Terkait VS, Boyamin menerima informasi orang ini adalah rekan bisnis Joko. VS diduga ikut dalam pesawat carter yang juga ditumpangi Joko dengan Prasetijo saat bepergian Jakarta-Pontianak, Kalimantan Barat.
Ia menekankan, keempat nama yang disampaikannya ke Bareskrim itu belum tentu terlibat atau tidak terlibat sama sekali, tetapi keterangannya dapat menambah atau memperkuat alat bukti yang dimiliki penyidik.
Kepala Biro Penerangan Masyarakat Divisi Humas Polri Brigjen (Pol) Awi Setiyono mengatakan, Polri terbuka terhadap setiap laporan publik. Setiap laporan akan dievaluasi. Jika memang ada benang merahnya dengan kasus yang ditangani penyidik, polisi pasti akan menelusurinya.

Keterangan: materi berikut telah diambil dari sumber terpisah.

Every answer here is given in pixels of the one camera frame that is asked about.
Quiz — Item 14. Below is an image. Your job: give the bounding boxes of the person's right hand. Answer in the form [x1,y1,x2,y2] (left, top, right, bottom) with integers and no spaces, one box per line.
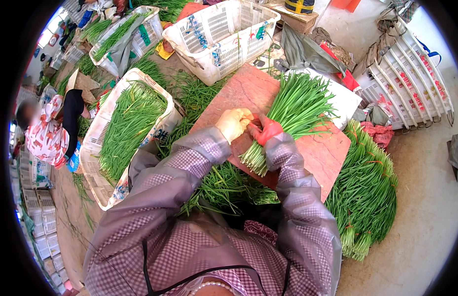
[247,113,285,147]

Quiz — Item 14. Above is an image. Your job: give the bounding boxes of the person's left hand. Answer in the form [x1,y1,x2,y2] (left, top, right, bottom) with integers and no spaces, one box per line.
[215,108,255,145]

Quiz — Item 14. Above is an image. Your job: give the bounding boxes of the green chive bundle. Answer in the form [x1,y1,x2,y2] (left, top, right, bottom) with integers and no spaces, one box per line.
[239,72,338,177]

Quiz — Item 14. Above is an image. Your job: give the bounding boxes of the reddish stone slab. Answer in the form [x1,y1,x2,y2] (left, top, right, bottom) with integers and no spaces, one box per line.
[189,63,351,203]

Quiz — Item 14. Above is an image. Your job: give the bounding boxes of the heap of loose chives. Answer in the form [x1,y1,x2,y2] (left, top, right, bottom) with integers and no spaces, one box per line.
[157,70,279,217]

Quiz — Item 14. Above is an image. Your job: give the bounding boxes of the empty white plastic crate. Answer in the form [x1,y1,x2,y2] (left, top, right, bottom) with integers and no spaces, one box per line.
[162,0,281,86]

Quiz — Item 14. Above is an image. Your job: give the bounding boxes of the white sack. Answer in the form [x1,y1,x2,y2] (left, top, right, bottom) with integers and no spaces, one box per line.
[288,68,363,131]

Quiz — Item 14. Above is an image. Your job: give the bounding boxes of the grey-green cloth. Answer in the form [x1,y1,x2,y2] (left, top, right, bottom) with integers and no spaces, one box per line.
[281,24,348,76]

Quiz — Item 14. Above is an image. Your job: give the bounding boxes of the red cloth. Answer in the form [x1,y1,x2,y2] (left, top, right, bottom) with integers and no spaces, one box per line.
[319,42,362,92]

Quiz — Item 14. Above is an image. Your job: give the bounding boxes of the wooden box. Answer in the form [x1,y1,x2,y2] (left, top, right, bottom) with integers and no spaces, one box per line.
[264,0,320,36]

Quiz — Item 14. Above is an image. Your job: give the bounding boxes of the loose chives in crate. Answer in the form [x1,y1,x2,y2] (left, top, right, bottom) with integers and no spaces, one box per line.
[99,81,168,184]

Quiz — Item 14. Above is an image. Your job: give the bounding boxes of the red mesh bag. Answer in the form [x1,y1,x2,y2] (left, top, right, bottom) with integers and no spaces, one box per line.
[360,121,394,148]

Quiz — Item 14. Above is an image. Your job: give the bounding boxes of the yellow and black roll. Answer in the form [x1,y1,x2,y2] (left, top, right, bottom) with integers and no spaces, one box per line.
[284,0,315,15]

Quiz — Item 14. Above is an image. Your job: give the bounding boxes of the pile of tied chive bundles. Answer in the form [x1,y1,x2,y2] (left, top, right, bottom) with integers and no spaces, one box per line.
[325,119,399,262]

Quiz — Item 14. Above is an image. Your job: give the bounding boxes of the white crate with grey sheet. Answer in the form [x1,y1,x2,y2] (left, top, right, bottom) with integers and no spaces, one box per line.
[89,5,164,77]

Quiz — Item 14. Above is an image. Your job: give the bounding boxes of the person's body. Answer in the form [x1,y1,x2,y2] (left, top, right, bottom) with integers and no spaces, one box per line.
[83,178,342,296]

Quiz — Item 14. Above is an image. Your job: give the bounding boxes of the white plastic crate with chives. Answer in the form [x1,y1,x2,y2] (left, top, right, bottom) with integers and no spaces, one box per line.
[79,68,183,211]

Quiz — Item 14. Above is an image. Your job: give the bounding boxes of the stack of white plastic crates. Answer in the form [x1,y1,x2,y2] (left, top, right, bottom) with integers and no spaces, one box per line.
[353,17,455,134]

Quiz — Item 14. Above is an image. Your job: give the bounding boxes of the blue and white bag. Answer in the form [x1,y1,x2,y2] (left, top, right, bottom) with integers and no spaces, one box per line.
[66,141,82,174]

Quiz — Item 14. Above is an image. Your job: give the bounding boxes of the row of white foam boxes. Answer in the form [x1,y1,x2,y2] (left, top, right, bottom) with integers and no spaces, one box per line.
[11,148,67,293]

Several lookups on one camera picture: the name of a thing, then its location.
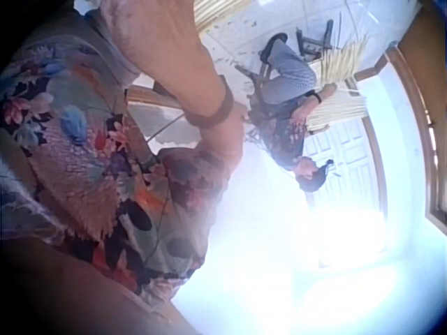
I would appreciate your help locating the dark wrist band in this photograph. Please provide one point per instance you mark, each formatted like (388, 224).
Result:
(214, 110)

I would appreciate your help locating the wooden plank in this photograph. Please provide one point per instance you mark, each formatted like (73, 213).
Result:
(150, 96)

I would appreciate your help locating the person's right hand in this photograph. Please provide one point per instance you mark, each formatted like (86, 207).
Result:
(225, 137)

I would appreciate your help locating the wooden door frame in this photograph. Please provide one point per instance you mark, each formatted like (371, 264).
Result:
(412, 115)

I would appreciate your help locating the woven bamboo strip mat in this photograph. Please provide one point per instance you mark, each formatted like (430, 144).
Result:
(340, 87)

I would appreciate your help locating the thin bamboo strip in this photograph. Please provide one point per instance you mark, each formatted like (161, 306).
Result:
(164, 128)

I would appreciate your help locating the white panelled door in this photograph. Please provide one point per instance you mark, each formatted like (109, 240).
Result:
(345, 164)

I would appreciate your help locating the pile of bamboo strips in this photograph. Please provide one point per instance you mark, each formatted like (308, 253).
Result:
(218, 10)

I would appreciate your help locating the small dark wooden stool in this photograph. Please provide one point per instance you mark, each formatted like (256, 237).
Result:
(312, 40)

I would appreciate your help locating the dark wooden chair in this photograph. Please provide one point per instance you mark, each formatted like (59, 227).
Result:
(260, 78)

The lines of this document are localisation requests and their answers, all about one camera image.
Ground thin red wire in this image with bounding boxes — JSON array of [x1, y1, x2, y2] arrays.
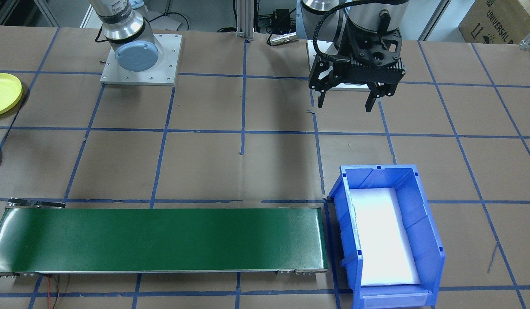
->
[[45, 275, 62, 309]]

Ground silver metal plug connector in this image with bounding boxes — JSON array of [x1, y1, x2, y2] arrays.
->
[[267, 33, 300, 46]]

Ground blue plastic storage bin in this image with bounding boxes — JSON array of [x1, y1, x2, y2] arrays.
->
[[327, 164, 446, 309]]

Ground black electronics box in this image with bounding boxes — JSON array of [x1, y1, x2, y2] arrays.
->
[[271, 9, 296, 31]]

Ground yellow round plate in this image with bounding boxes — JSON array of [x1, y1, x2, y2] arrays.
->
[[0, 73, 24, 118]]

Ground brown cardboard box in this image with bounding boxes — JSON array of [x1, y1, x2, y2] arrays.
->
[[458, 0, 530, 45]]

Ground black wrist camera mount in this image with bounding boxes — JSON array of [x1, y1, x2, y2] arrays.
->
[[340, 25, 407, 85]]

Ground aluminium extrusion post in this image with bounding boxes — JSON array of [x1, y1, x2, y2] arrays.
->
[[235, 0, 257, 40]]

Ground white foam pad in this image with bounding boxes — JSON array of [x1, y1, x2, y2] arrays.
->
[[353, 188, 421, 287]]

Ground green conveyor belt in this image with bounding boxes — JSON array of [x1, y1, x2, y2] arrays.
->
[[0, 198, 330, 277]]

Ia pun menegaskan, siapa pun yang terlibat dalam kasus pelarian Joko Tjandra akan ditindak. ”Kami tidak ada pesanan atau tekanan dari mana pun. Jadi, siapa pun yang terlibat dalam kasus ini dan tertuang dalam berita acara, pasti akan dikejar dan ditelusuri penyidik,” kata Awi.